Pienso en ese texto de Brian Tolentino que leí hace poco y que, sin el menor aspaviento, enunciaba lo que muchos callan: “Si no has enseñado en un aula post-COVID, no entiendes lo que significa enseñar al estudiante moderno”. No era una frase ingeniosa; era una radiografía. Porque lo que tenemos enfrente no es una brecha generacional, sino una mutación que reorganizó el suelo afectivo, cognitivo y disciplinario de la escuela. La pandemia no solo partió los calendarios; inauguró un estado de desgaste mental que trastocó la percepción del esfuerzo, del límite y del propósito. Y en lugar de asumir esa fractura, el discurso educativo se volvió un simulacro amable que promete contención mientras renuncia, sin admitirlo, a toda exigencia.

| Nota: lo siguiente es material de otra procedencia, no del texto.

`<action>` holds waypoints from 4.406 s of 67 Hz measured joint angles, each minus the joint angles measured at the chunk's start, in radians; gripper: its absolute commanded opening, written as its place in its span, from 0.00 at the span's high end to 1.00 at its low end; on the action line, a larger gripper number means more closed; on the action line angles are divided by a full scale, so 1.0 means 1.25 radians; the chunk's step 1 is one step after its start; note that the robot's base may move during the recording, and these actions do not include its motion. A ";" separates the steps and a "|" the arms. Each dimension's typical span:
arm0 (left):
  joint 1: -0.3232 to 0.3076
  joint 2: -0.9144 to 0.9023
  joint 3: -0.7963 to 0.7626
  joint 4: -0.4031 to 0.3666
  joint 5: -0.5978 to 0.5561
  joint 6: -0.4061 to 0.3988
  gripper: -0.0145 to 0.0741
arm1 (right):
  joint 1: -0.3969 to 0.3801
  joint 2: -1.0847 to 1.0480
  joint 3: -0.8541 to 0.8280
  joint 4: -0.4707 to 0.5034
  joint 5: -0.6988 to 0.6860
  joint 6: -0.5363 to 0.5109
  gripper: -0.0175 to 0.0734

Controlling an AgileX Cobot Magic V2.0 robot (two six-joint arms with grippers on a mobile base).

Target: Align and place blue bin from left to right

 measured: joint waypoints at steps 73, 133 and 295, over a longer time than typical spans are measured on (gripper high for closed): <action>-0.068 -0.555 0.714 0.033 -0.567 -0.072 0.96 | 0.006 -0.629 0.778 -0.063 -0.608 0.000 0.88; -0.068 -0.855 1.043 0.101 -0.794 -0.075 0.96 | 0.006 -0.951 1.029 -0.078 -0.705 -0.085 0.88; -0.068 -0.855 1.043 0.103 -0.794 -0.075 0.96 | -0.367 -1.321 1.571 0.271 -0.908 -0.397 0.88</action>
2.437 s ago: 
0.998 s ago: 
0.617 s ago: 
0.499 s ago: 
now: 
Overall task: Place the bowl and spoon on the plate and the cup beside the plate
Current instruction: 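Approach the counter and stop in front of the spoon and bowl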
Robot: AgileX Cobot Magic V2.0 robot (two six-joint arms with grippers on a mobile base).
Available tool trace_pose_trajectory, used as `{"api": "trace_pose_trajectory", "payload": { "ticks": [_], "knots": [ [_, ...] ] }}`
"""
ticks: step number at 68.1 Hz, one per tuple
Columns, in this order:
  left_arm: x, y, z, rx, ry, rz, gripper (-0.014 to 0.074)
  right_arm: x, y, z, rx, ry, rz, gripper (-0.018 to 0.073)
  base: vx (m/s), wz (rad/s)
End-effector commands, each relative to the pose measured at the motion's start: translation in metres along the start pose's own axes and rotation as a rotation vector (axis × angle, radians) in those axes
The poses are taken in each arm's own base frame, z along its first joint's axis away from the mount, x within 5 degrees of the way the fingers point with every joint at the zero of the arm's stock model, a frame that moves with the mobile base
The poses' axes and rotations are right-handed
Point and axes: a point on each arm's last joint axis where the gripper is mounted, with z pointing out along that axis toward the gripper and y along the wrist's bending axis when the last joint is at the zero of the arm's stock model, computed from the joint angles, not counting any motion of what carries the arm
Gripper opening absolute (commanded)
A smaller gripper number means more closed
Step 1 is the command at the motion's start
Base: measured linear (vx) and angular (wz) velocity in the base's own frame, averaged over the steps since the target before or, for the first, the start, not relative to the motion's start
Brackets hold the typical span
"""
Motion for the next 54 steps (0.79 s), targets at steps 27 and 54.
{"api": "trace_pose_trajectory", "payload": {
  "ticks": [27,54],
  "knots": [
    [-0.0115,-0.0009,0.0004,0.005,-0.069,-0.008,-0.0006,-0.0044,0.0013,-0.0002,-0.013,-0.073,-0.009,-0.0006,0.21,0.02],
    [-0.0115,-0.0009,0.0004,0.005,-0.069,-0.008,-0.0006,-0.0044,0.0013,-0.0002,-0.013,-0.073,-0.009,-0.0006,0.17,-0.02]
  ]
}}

No es que “sean distintos” quienes hoy se sientan en el aula. Son el producto de un sistema que confundió empatía con permisividad y que, para evitar el conflicto, bajó los estándares hasta volverlos irreconocibles. Les enseñamos a no tolerar la incomodidad y luego fingimos sorpresa cuando se rinden ante la primera resistencia. Empujamos la vara hacia abajo para que nadie se sintiera lastimado y terminamos generando un ambiente donde el aprendizaje dejó de tener peso, dificultad, trama interna. En vez de recuperar la exigencia, la disfrazamos de crueldad para no enfrentar lo obvio: sin estructura no hay formación, solo acompañamiento vacío.
Y, aun así, la historia no comenzó con el confinamiento. El virus lo único que hizo fue iluminar la desconexión que ya vivía bajo la superficie. La escuela llevaba años diluyéndose en un híbrido extraño entre servicio emocional, trámite administrativo y escenario de desgaste. Cuando cerraron las aulas, se vino abajo la última forma de contención que muchos estudiantes tenían. Cuando volvimos, la urgencia no fue reconstruir; fue maquillar. Y las ruinas, maquilladas, no sostienen a nadie.
Lo que quedó es una generación que lee el esfuerzo como violencia, que interpreta cualquier límite como un agravio y que ya no reconoce el aprendizaje como un privilegio sino como una carga. No se trata de culpabilizarla; sería una lectura torpe. Se trata de entender que ese comportamiento no es espontáneo: responde a una institucionalidad que optó por complacer antes que formar. Y en medio de ese péndulo, el profesorado terminó convertido en una figura que debe sostenerlo todo: el agotamiento emocional, la disciplina difusa, la expectativa desbordada, la culpa pedagógica, la fragilidad creciente. Enseñar se volvió un acto de resistencia, no por grandilocuencia, sino por simple supervivencia.
Se repite que “los alumnos cambiaron” como si fuera una excusa que resolviera el malestar estructural. Pero ese mantra solo sirve para ocultar lo que nadie quiere decir en voz alta: la educación no puede florecer cuando todo se relativiza. La comprensión no consiste en disolver la exigencia, del mismo modo que la contención no consiste en renunciar al límite. La formación requiere estructura, claridad, rigor interno. Y la renuncia a esa triada deja a los jóvenes suspendidos en un territorio sin gravedad donde todo parece permitido, pero nada tiene significado.
Entonces lo que queda es asumir lo incomodo: o decimos la verdad o seguimos administrando la ilusión. Si queremos rescatar algo del derrumbe, hay que devolverle peso a la disciplina, a la constancia, a las expectativas que ordenan y sostienen. No son enemigas del bienestar; son la columna vertebral que lo hace posible. Sin ellas, lo único que hay es un limbo afectivo y cognitivo que devora cualquier intento de sentido.
Educar, al final, nunca fue complacer. Siempre ha sido sostener un hilo de lucidez en medio de la incertidumbre, afirmar una dirección cuando todo alrededor se desmorona. Por eso, incluso ahora, enseñar sigue siendo lo mismo que fue desde el principio: un acto de resistencia contra el olvido, contra la desmemoria que amenaza con vaciarlo todo. Y en esa resistencia —silenciosa, sostenida, incómoda— aún late la posibilidad de reconstruir lo que dejamos caer.